» **Given information**
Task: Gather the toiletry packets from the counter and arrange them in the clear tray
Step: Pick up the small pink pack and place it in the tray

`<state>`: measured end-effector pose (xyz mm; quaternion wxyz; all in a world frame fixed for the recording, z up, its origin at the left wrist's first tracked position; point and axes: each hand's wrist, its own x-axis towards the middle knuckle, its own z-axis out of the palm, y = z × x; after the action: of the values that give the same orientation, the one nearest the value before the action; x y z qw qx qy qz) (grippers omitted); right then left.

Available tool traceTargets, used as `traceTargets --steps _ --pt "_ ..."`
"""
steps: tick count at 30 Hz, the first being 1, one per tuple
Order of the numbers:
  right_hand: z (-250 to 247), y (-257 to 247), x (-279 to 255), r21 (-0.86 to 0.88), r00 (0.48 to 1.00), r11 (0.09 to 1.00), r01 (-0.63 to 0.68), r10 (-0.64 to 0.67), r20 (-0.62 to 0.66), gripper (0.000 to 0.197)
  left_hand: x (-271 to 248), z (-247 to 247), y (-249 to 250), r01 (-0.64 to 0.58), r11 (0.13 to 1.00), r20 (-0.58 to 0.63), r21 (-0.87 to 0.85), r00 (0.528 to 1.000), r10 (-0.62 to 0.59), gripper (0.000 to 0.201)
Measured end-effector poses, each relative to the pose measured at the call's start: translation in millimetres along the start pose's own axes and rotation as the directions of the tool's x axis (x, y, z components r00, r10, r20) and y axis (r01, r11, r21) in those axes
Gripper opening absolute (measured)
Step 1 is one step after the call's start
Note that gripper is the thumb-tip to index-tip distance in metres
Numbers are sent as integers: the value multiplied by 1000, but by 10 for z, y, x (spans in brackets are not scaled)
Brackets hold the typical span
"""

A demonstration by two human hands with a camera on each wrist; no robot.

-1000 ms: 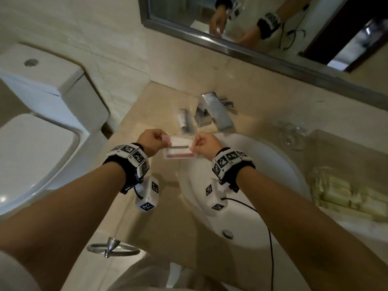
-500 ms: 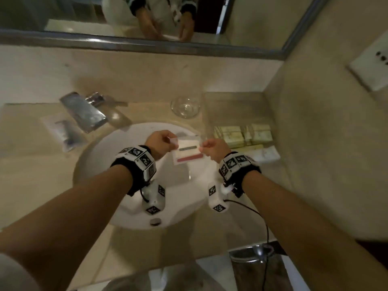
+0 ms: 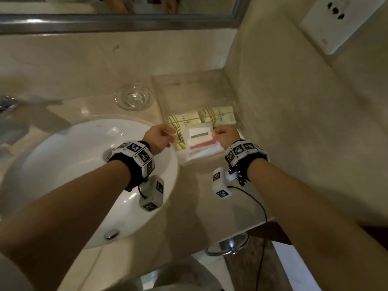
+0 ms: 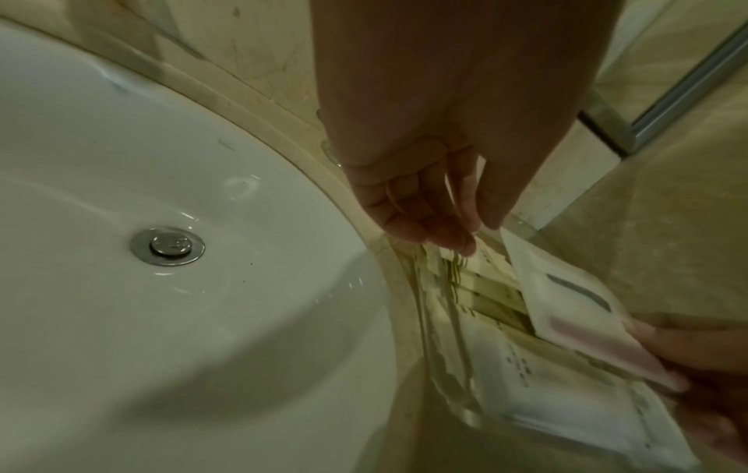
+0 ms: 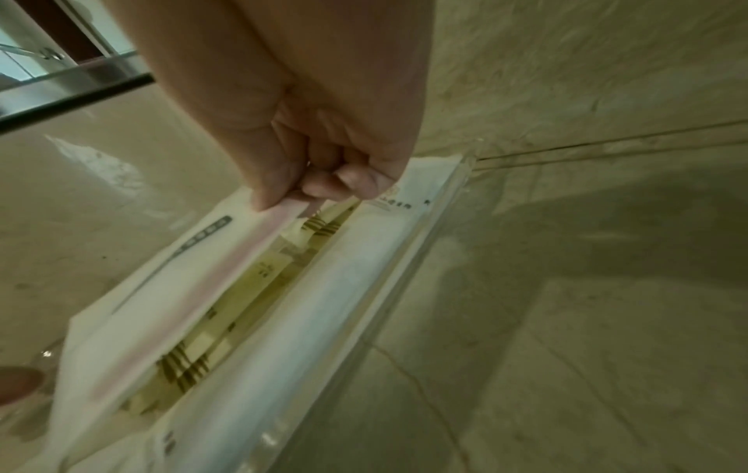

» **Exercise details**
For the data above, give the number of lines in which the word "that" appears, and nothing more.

» **Completed task**
2